Activity:
Every line containing the word "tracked" is to be copied from the data below.

::::::::

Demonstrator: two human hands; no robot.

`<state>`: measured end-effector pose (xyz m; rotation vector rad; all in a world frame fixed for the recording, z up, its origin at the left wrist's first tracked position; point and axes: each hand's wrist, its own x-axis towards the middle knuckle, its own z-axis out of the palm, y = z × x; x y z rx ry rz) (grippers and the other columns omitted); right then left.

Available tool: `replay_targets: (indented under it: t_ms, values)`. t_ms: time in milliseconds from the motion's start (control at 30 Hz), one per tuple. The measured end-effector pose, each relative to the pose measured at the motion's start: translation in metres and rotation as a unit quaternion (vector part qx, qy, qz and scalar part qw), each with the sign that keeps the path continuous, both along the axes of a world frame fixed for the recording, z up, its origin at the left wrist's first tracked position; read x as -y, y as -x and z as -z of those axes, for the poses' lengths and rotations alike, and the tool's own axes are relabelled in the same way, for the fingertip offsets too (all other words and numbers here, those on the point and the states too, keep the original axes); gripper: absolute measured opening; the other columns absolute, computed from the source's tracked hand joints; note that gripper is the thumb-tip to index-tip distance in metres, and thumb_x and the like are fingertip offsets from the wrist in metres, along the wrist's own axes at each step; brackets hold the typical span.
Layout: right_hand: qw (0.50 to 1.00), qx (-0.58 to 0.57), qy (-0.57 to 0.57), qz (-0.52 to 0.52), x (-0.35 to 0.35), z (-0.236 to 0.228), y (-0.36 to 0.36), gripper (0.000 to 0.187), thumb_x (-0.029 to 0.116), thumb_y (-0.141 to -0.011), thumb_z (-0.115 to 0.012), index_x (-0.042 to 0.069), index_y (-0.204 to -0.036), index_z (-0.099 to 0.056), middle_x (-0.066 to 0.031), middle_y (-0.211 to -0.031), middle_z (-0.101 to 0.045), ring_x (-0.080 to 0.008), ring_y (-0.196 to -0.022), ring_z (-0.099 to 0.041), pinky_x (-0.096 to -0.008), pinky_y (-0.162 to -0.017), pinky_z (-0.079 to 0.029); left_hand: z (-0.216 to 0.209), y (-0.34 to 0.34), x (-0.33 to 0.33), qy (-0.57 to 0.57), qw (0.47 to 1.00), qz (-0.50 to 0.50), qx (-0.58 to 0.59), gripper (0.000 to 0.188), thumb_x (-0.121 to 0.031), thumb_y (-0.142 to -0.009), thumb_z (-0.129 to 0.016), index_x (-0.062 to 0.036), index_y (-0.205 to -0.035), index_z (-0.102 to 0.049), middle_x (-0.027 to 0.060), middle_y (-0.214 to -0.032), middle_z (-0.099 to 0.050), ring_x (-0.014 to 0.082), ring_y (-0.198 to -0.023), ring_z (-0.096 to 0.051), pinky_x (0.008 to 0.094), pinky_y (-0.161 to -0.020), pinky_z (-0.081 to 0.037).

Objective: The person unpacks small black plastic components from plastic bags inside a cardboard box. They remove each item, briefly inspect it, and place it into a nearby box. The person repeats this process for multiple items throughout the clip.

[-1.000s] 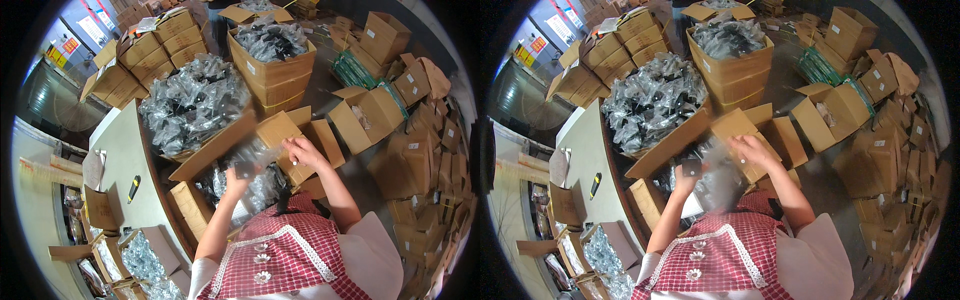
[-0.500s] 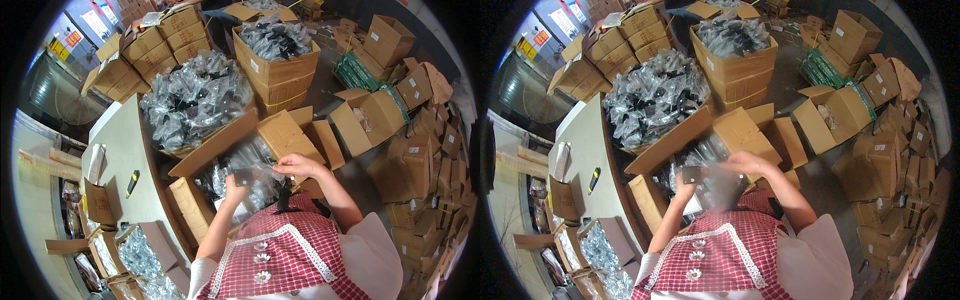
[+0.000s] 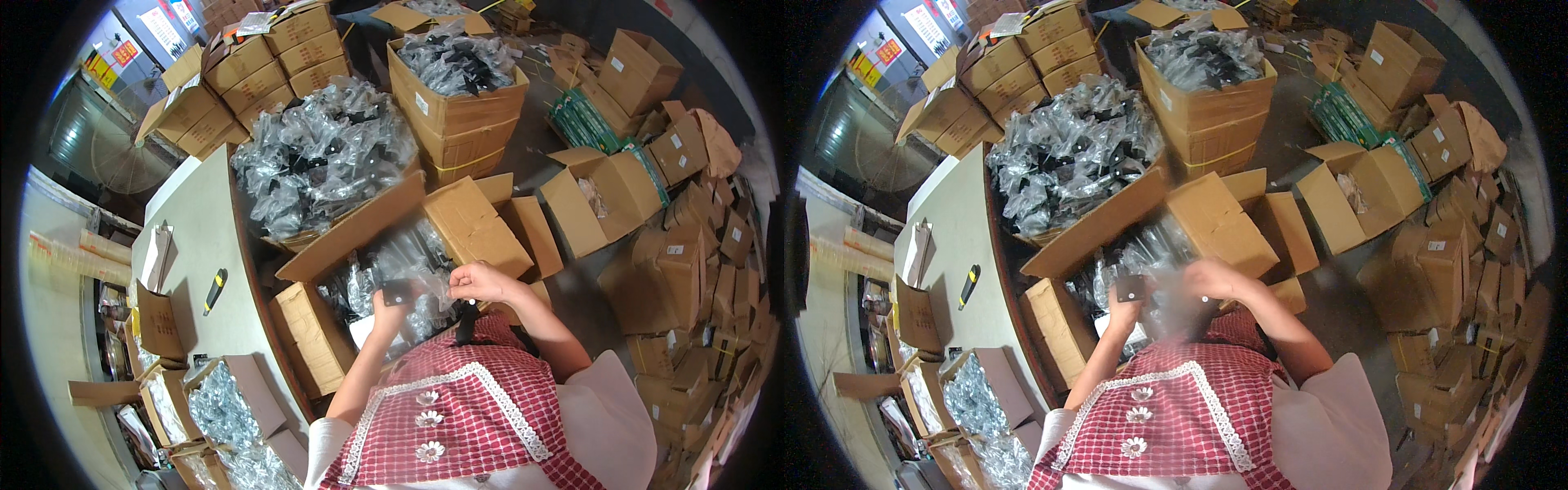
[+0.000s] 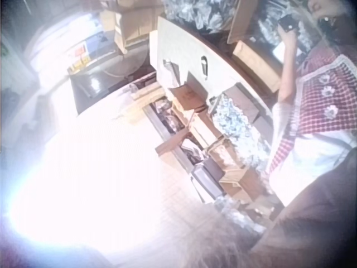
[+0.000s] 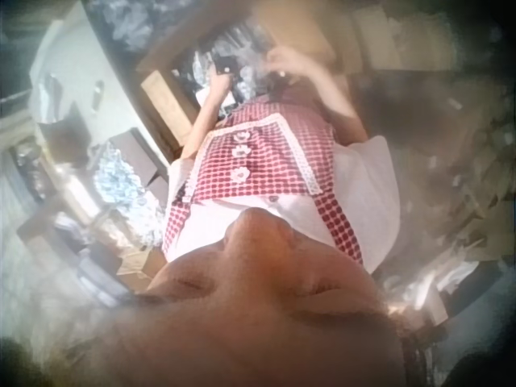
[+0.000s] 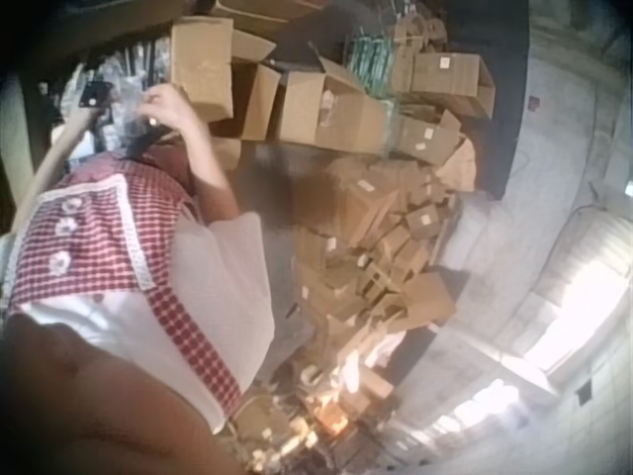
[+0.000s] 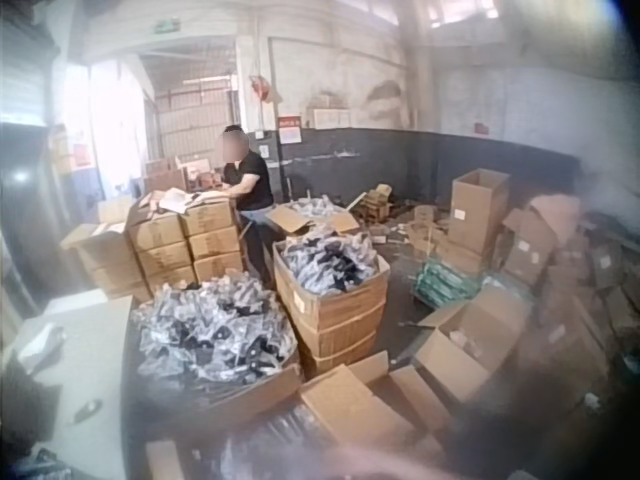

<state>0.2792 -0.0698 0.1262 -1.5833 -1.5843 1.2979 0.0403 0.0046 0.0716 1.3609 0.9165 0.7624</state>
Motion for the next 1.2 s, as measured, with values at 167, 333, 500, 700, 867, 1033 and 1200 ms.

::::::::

Written response:
`<state>`: measured end-effector pose (xyz m; rotation vector rad; all in a world frame fixed for the recording, z up, its origin at the left wrist's first tracked position; point and axes: each hand's wrist, its own x-axis towards the middle knuckle, its own z-axis out of the palm, y = z × x; x y z rx ry rz) (grippers and the other columns omitted); right then left.
Available tool: `replay_targets: (indented under it: t_ms, values)`. t_ms: time in milliseconds from the motion's start (control at 30 Hz), one per tuple. The measured end-effector pose, each relative to the pose measured at the motion's start: translation in metres and rotation as a unit quaternion (vector part qx, qy, qz and scalar part qw), each with the sign that keeps the path continuous, both along the axes of a world frame fixed for the recording, z up, its origin at the left wrist's first tracked position; read x as -y, y as -x and z as -z of those axes, for the poses' lengths and rotations alike, and the tool's own axes are relabelled in the same way, for the fingertip offsets too (all other words and numbers here, those on the point and the states too, keep the original axes); gripper: absolute measured opening; the other columns absolute, computed from the source's tracked hand joints; note that gripper is the thumb-tip to index-tip distance in metres, and thumb_x and the like are fingertip offsets from the wrist in metres, along the wrist's own axes at each step; brackets hold the typical span.

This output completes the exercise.